9) Folkhälsan Institute of Genetics, University of Helsinki, Finland. Contact name available separately.

10) Institute of Neurology, Catholic University School of Medicine, Rome, Italy. Contact name available separately.

11) Department of Clinical Neuroscience, Karolinska Institute, Stockholm, Sweden. Contact name available separately.

Use of novel data in reference laboratory screening for titin mutations

12) Recessive TTN truncating mutations define novel forms of core myopathy with heart disease. Chauveau C, Bonnemann CG, ..........Gautel M, Ferreiro A. Human Mol Genetics. 2013; published October 8, 2013

Diagnostic tests developed by KCL research group

13) CMYBP-C and MLC2 as diagnostic markers of cardiac injury. Mayr M, Jacquet S, Marber M and Gautel M. Patent Application No. 20120156702 http://www.google.com/patents/US20120156702

European disease guidelines based on KCL research

14) Udd B, 165th ENMC International Workshop: distal myopathies 6-8th February 2009 Naarden, The Netherlands. 2009. Neuromuscul.

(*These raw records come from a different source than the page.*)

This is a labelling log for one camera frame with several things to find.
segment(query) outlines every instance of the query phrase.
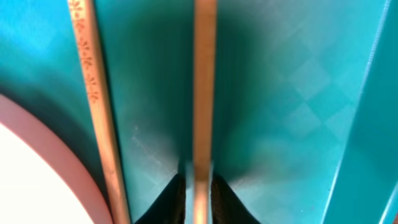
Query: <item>black object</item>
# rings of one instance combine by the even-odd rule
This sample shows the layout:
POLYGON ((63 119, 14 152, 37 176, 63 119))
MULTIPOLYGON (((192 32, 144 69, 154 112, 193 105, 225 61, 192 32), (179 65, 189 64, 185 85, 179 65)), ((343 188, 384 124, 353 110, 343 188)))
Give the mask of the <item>black object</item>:
POLYGON ((184 224, 185 178, 176 174, 136 224, 184 224))
POLYGON ((211 212, 213 224, 258 224, 227 182, 214 174, 211 181, 211 212))

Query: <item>wooden chopstick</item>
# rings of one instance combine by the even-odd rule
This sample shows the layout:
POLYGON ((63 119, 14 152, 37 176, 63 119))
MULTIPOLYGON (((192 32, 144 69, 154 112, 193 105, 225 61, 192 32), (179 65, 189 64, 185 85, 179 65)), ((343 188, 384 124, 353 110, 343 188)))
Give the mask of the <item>wooden chopstick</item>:
POLYGON ((92 0, 68 0, 91 118, 115 224, 130 224, 92 0))
POLYGON ((216 0, 195 0, 193 92, 193 222, 208 222, 216 46, 216 0))

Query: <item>decorated chopstick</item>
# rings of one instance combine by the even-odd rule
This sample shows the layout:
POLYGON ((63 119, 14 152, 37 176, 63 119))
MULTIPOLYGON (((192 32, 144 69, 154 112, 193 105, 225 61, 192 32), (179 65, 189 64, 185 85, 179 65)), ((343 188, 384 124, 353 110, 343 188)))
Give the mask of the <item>decorated chopstick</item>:
POLYGON ((92 0, 68 0, 91 118, 115 224, 130 224, 92 0))

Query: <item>chopstick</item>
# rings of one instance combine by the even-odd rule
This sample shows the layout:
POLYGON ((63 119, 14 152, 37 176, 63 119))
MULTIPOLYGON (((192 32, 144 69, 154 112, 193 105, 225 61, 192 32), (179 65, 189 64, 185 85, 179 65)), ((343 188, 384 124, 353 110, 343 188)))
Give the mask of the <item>chopstick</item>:
POLYGON ((68 0, 114 224, 130 224, 92 0, 68 0))
POLYGON ((193 222, 208 222, 216 46, 216 0, 195 0, 193 91, 193 222))

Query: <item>teal surface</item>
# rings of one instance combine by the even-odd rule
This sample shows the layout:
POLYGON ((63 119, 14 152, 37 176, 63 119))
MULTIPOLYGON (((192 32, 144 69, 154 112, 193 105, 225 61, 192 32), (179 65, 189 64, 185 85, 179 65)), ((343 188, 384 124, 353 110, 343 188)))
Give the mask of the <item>teal surface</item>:
POLYGON ((192 158, 193 1, 99 0, 96 11, 136 221, 192 158))
MULTIPOLYGON (((95 3, 137 220, 174 174, 192 178, 193 1, 95 3)), ((261 223, 394 218, 398 8, 386 5, 218 1, 214 169, 261 223)), ((0 12, 0 93, 59 135, 105 194, 66 1, 0 1, 0 12)))
POLYGON ((261 223, 322 222, 384 5, 218 1, 214 166, 261 223))
POLYGON ((0 94, 58 135, 107 198, 66 1, 0 1, 0 94))
POLYGON ((325 223, 386 223, 398 212, 398 1, 381 32, 325 223))

Disord., 19: 429-38. PMID: 19477645. Cites ref [5], p.432.

15) Suominen T, Udd B & Hackman P: Gene Reviews™ Udd Distal Myopathy; Editors: Pagon RA, Adam MP, Bird TD. University of Washington, Seattle, 1993-2013. PMID: 20301498. Cites ref [1]. http://www.ncbi.nlm.nih.gov/books/NBK1323/

Pharmaceutical collaboration with KCL research group

16) Rigel Pharmaceuticals, Inc., San Francisco, USA. Contact name available separately.